Key Lexical Threads:

  • Hebrew Rejection: מָאַס (ma'as) - Psalm 118:22; בָּזָה (bazah) - Isaiah 53:3
  • Hebrew Exaltation: רוּם (rum) + נָשָׂא (nasa) + גָּבַהּ (gavah) - Isaiah 52:13 triple formula
  • LXX Bridge: Hebrew exaltation verbs → ὑψόω (hupsoo) in LXX Isaiah 52:13
  • NT Rejection: ἀποδοκιμάζω (apodokimazo) - technical term for rejected cornerstone
  • NT Exaltation: ὑψόω (hupsoo) - dual meaning of crucifixion/glorification in John; δοξάζω (doxazo) - God's vindication in Acts/Peter
  • NT Humiliation: ταπεινόω (tapeinoo) - Philippians 2:8 paired with super-exaltation

Lexicon References:

  • H3988 - מָאַס (ma'as) - reject, despise, refuse
  • H959 - בָּזָה (bazah) - despise, hold in contempt
  • H7311 - רוּם (rum) - be high, exalted
  • H5375 - נָשָׂא (nasa) - lift up, bear, be exalted
  • H1361 - גָּבַהּ (gavah) - be high, be exalted, be lofty
  • G593 - ἀποδοκιμάζω (apodokimazo) - disapprove, reject, repudiate
  • G5312 - ὑψόω (hupsoo) - lift up, exalt (crucifixion + glorification)
  • G5013 - ταπεινόω (tapeinoo) - humble, bring low, abase
  • G1392 - δοξάζω (doxazo) - glorify, honor, magnify

Foundation Texts

Detailed exegetical analyses of each key passage in this trajectory, including Hebrew/Greek key terms, canonical connections, and Christological development.

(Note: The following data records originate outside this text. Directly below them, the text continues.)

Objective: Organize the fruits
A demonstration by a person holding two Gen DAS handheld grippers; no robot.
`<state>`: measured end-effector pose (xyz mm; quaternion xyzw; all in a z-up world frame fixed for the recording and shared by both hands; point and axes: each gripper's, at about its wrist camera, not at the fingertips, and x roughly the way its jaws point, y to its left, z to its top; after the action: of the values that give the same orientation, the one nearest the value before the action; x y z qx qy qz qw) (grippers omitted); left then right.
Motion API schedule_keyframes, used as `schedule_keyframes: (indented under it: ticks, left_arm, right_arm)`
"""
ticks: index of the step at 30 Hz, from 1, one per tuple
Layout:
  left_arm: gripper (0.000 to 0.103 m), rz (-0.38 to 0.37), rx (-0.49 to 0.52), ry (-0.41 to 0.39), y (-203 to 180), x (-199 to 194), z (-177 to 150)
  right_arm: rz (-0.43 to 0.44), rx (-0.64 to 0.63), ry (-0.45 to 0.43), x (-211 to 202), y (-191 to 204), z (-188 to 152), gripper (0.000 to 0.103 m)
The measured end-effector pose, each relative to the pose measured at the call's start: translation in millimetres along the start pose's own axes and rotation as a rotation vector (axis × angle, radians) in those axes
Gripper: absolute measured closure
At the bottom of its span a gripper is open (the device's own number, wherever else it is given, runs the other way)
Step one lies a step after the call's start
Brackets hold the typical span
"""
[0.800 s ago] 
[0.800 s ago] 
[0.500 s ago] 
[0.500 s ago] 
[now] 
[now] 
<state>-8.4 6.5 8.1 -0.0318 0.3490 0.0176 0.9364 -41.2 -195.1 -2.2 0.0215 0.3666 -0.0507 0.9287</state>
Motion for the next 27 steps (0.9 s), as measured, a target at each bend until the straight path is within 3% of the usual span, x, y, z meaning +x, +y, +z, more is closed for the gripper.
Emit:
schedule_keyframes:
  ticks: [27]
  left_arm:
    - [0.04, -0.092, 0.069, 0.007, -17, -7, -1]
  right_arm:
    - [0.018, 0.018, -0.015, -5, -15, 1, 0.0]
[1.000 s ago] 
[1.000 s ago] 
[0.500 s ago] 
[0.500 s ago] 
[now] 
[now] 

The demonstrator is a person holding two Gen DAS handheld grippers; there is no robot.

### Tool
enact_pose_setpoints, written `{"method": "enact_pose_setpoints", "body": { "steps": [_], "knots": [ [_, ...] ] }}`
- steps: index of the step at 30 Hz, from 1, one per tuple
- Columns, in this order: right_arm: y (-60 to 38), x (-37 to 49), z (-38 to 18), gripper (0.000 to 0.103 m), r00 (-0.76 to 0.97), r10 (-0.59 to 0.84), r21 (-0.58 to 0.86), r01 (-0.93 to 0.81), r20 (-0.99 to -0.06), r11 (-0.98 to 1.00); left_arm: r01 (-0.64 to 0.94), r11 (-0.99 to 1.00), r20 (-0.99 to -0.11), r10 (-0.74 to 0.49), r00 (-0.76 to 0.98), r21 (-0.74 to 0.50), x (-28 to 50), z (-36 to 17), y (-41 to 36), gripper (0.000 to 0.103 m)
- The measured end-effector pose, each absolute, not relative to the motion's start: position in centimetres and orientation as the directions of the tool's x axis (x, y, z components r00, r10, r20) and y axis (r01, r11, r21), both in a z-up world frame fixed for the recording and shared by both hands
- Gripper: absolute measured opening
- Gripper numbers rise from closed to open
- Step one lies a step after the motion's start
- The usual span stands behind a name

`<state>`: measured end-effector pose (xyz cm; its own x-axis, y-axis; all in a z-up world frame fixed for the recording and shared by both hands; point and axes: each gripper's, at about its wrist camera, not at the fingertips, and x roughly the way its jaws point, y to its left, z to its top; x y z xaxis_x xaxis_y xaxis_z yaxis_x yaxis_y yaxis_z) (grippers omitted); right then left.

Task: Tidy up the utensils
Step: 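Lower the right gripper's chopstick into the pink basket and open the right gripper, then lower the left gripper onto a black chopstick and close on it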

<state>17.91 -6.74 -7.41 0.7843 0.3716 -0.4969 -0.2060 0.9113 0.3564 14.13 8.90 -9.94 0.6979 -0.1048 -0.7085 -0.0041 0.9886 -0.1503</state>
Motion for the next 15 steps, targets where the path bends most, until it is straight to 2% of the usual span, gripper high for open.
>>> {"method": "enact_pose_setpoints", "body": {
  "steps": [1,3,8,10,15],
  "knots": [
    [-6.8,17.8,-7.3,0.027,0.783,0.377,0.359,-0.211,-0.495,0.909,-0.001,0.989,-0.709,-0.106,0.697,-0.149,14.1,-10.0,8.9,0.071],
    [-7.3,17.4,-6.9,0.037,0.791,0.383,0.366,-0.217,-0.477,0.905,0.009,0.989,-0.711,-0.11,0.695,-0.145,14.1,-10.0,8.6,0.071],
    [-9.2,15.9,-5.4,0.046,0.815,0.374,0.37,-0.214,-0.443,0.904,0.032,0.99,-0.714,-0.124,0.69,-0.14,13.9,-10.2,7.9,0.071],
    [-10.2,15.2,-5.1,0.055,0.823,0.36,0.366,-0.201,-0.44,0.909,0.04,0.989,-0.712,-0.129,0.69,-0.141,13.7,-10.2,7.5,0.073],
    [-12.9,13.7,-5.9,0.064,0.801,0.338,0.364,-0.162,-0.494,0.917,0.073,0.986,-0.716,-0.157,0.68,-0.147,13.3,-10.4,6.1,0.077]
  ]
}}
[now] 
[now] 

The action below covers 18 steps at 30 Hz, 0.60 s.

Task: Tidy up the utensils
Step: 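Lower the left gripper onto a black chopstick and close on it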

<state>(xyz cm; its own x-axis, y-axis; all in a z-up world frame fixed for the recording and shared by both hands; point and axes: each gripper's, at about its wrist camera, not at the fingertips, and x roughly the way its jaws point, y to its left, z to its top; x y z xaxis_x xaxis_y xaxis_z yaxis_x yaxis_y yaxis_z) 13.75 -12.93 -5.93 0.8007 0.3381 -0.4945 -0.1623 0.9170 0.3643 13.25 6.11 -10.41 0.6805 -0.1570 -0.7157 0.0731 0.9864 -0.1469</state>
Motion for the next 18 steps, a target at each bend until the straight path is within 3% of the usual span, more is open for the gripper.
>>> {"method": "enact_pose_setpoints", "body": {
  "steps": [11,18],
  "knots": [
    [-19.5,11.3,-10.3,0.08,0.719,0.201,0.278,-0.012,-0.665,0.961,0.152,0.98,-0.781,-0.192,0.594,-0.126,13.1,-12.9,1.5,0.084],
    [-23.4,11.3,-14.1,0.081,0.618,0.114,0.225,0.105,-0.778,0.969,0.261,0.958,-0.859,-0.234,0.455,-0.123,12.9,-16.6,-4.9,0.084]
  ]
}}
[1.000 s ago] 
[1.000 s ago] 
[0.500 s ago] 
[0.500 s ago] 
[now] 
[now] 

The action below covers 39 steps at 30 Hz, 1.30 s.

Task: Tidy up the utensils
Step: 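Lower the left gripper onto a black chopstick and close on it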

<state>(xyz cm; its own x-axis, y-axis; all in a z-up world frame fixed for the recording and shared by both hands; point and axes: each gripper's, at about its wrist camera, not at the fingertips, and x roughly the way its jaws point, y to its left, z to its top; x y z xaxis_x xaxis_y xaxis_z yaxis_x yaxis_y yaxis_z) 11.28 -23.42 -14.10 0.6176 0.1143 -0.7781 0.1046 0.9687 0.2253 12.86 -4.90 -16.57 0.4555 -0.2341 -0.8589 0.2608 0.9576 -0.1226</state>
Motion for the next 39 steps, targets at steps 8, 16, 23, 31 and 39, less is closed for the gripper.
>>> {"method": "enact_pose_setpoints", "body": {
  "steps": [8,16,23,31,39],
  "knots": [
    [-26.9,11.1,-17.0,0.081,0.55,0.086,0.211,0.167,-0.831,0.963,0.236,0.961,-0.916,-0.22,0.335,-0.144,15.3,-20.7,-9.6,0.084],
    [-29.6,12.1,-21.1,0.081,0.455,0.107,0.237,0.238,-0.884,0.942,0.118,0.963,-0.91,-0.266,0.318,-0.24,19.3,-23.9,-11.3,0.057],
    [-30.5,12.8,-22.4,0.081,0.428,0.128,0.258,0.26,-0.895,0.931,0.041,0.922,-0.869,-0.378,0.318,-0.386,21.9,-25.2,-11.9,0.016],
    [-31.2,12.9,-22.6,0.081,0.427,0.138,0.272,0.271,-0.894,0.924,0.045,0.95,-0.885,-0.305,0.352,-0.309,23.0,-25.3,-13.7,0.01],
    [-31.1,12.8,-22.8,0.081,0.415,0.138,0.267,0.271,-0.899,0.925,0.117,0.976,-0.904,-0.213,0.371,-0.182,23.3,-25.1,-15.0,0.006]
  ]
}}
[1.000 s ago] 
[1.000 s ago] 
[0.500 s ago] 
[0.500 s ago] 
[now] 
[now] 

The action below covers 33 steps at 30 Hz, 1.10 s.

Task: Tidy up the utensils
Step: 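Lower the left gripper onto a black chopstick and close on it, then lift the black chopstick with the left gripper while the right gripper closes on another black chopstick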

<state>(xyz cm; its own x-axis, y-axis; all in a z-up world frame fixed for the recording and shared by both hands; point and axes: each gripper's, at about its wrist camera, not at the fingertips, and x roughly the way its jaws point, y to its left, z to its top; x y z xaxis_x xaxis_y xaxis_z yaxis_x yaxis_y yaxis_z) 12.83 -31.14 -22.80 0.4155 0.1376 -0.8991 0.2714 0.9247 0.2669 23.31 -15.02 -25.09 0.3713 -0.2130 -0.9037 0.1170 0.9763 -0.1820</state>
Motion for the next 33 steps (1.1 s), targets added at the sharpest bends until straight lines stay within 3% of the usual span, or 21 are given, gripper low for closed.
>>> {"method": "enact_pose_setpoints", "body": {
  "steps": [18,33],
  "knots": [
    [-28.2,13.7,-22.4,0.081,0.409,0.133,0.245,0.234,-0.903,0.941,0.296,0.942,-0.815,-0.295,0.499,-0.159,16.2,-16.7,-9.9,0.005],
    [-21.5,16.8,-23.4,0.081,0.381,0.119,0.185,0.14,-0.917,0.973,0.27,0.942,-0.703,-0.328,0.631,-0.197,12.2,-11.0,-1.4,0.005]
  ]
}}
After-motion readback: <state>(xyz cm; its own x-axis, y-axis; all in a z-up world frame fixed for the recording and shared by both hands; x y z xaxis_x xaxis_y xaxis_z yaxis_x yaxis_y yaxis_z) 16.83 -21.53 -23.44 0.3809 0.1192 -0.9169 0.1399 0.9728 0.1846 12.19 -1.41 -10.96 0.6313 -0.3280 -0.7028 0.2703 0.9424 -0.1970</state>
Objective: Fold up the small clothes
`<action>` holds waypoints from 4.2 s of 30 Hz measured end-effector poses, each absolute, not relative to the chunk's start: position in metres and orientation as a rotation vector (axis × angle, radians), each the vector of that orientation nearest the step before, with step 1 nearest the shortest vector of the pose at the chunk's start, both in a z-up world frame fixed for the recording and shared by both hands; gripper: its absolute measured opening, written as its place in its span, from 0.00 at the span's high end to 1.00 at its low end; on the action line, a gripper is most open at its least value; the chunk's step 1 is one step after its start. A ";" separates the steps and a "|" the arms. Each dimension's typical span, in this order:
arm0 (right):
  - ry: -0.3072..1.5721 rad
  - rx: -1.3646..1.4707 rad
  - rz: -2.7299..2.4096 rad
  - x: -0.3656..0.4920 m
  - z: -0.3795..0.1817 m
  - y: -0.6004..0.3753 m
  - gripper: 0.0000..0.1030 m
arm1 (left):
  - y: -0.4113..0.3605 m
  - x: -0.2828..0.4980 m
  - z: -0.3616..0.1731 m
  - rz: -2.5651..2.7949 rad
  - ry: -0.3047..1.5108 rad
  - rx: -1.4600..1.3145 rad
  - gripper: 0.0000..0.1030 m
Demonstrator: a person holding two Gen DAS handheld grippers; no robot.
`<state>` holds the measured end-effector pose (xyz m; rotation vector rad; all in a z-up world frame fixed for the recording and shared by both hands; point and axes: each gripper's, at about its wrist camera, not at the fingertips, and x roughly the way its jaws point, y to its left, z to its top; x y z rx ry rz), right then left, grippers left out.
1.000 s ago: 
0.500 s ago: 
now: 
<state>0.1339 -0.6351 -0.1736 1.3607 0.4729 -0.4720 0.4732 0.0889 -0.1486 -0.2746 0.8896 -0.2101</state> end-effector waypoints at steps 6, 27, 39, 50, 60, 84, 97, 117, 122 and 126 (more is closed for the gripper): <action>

  • Genesis 37:18-28 — Genesis 37.18-28 addresses the theme of Rejection Then Exaltation (Pattern of Suffering and Glory) within the redemptive-historical narrative.
  • Exodus 2:11-15 — Exodus 2.11-15 addresses the theme of Rejection Then Exaltation (Pattern of Suffering and Glory) within the redemptive-historical narrative.
  • 1 Samuel 16:11-13 — 1 Samuel 16.11-13 addresses the theme of Rejection Then Exaltation (Pattern of Suffering and Glory) within the redemptive-historical narrative.
  • Psalm 22:6-24 — The Royal Sufferer's mockery-to-vindication arc (Ps 22:6-8 → 22:21-24); how Davidic psalmic meditation converts the rejection-exaltation narrative pattern into the prophetic speech the NT places on the crucified and risen Christ (Matt 27:39-46; John 19:24; Heb 2:12).
  • Jonah 1:12-17 — Jonah 1.12-17 addresses the theme of Rejection Then Exaltation (Pattern of Suffering and Glory) within the redemptive-historical narrative; the one OT instance where Jesus identifies explicit Dominical typology (Matt 12:39-41).
  • Isaiah 52:13-53.12 — Isaiah 52.13-53 addresses the theme of Rejection Then Exaltation (Pattern of Suffering and Glory) within the redemptive-historical narrative.
  • Luke 24:25-27 — Luke 24.25-27 addresses the theme of Rejection Then Exaltation (Pattern of Suffering and Glory) within the redemptive-historical narrative.
  • Romans 8:17 — Romans 8.17 addresses the theme of Rejection Then Exaltation (Pattern of Suffering and Glory) within the redemptive-historical narrative.
  • Philippians 2:5-11 — Philippians 2.5-11 addresses the theme of Rejection Then Exaltation (Pattern of Suffering and Glory) within the redemptive-historical narrative.
  • 1 Peter 1:10-11 — 1 Peter 1.10-11 addresses the theme of Rejection Then Exaltation (Pattern of Suffering and Glory) within the redemptive-historical narrative.
  • Revelation 5:9-12 — Revelation 5.9-12 addresses the theme of Rejection Then Exaltation (Pattern of Suffering and Glory) within the redemptive-historical narrative.